How to complete this task: Beginning at the top of the listing, repeat each line exactly until the line with "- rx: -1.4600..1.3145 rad" has been repeated too.

Data:
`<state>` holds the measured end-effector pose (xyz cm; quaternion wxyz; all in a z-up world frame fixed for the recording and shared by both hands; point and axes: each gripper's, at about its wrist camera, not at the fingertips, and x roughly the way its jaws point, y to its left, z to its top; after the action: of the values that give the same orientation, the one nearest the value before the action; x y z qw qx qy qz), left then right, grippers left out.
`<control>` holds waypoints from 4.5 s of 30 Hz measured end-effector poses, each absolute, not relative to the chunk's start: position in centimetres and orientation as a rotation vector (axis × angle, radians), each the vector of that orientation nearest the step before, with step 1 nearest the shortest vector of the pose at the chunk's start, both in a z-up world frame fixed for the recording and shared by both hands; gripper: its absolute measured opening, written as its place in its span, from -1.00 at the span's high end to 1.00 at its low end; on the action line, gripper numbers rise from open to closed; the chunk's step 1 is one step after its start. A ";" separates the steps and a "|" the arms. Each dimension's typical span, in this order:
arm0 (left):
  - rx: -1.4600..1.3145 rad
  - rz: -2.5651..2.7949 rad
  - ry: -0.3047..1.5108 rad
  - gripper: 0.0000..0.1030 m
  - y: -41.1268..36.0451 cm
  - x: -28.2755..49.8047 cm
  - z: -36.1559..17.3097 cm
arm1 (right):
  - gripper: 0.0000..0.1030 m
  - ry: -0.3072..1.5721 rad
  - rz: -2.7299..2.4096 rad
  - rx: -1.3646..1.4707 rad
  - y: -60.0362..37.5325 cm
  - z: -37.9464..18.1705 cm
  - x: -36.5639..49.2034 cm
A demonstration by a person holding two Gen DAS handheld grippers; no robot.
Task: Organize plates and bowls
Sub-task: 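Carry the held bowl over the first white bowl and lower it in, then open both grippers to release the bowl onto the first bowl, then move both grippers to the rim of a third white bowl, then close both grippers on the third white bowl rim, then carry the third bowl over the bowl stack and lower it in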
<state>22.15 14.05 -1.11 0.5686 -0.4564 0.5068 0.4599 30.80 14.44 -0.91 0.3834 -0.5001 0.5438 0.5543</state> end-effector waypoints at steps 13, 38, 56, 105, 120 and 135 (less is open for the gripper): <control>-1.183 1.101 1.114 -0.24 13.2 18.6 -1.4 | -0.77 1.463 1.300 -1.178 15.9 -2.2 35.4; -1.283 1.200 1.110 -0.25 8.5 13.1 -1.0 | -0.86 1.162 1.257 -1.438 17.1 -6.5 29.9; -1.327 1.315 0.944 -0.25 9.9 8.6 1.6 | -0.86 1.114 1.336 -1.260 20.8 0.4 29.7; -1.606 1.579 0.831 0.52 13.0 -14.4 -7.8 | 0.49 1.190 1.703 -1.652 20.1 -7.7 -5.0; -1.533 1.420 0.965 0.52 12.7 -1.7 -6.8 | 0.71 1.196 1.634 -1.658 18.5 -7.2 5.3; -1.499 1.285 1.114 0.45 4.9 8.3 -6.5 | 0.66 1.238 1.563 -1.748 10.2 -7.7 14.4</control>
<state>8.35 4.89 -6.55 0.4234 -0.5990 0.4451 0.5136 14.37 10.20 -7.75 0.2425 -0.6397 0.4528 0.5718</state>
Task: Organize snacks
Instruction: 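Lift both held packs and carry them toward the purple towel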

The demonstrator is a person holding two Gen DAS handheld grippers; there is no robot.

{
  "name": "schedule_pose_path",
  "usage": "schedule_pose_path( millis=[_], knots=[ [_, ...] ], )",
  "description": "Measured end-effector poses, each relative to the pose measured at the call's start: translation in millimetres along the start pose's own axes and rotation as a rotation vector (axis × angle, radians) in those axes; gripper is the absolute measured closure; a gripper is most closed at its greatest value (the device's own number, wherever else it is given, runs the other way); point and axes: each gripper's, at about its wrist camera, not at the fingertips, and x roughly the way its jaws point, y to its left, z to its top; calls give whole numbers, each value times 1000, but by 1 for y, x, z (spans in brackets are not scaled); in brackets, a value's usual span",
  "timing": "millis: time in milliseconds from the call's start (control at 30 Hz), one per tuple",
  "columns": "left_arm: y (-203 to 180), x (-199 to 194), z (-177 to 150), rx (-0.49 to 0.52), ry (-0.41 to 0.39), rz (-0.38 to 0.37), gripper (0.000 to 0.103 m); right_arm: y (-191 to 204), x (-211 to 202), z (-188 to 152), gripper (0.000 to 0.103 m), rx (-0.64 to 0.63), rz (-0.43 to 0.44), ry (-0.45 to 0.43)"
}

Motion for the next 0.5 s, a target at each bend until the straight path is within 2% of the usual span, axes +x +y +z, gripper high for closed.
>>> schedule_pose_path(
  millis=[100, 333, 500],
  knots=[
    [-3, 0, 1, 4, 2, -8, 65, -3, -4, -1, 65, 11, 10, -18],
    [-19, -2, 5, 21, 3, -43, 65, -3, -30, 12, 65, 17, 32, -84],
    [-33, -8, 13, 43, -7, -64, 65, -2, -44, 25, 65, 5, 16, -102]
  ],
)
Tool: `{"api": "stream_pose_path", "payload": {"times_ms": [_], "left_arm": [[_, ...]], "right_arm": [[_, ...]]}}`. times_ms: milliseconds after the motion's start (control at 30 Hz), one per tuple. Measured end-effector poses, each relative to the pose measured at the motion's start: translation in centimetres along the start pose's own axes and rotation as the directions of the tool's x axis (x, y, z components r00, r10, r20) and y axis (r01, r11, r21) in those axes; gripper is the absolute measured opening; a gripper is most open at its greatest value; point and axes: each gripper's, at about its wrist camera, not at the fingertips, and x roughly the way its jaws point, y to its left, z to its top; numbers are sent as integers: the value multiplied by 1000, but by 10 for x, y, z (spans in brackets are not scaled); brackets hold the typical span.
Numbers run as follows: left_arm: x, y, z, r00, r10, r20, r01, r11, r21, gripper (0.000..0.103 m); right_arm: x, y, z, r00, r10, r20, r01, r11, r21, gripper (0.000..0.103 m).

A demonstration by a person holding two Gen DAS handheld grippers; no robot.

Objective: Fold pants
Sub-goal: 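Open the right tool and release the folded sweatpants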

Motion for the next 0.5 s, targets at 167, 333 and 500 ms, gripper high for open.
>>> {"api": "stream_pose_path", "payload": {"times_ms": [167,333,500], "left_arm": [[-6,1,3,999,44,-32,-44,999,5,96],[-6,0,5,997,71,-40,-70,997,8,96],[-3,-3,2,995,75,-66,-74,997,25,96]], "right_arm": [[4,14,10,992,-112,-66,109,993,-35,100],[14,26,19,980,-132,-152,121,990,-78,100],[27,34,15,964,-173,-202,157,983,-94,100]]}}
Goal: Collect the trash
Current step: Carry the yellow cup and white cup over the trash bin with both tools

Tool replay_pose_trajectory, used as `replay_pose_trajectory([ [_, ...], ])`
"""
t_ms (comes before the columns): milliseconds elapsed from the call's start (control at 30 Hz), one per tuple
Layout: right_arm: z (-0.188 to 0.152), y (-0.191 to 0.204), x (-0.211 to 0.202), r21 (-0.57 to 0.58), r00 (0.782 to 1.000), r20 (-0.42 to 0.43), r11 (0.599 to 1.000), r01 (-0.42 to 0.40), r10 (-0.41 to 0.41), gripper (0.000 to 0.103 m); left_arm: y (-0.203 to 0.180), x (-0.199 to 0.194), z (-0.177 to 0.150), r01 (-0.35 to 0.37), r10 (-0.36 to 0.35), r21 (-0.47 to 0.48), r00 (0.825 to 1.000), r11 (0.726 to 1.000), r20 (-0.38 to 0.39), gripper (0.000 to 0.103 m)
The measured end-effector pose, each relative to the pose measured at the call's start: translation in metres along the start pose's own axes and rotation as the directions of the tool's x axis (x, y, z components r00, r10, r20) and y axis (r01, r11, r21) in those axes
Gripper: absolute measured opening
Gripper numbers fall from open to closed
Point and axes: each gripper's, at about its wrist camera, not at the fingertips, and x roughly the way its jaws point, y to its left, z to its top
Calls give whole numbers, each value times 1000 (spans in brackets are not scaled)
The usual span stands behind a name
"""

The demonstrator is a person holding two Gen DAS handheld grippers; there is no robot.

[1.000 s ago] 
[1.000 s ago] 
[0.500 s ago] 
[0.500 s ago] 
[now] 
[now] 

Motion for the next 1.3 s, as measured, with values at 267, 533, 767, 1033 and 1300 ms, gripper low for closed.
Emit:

Exercise output:
`<state>` holds the measured end-effector pose (xyz cm; quaternion wxyz; all in a z-up world frame fixed for the recording and shared by both hands; point and axes: each gripper's, at about its wrist camera, not at the fingertips, and x roughly the way its jaws point, y to its left, z to its top; after the action: of the values that give the same orientation, the one nearest the value before the action; x y z qw qx qy qz), left then right, grippers left out.
`<control>` holds waypoints from 4.5 s of 30 Hz measured end-effector poses, each absolute, not relative to the chunk's start: position in centimetres and orientation as a rotation vector (axis × angle, radians), each the vector of that orientation nearest the step before, with step 1 nearest the shortest vector of the pose at the chunk's start, both in a z-up world frame fixed for the recording and shared by both hands; gripper: its absolute measured opening, written as its place in its span, from -1.00 at the span's high end to 1.00 at its low end; on the action line, gripper numbers rise from open to closed; the chunk's step 1 is one step after its start. A ";" separates the steps and a "|" the arms. Each dimension's typical span, in this order:
arm0 (left):
  - rx: -1.4600..1.3145 rad

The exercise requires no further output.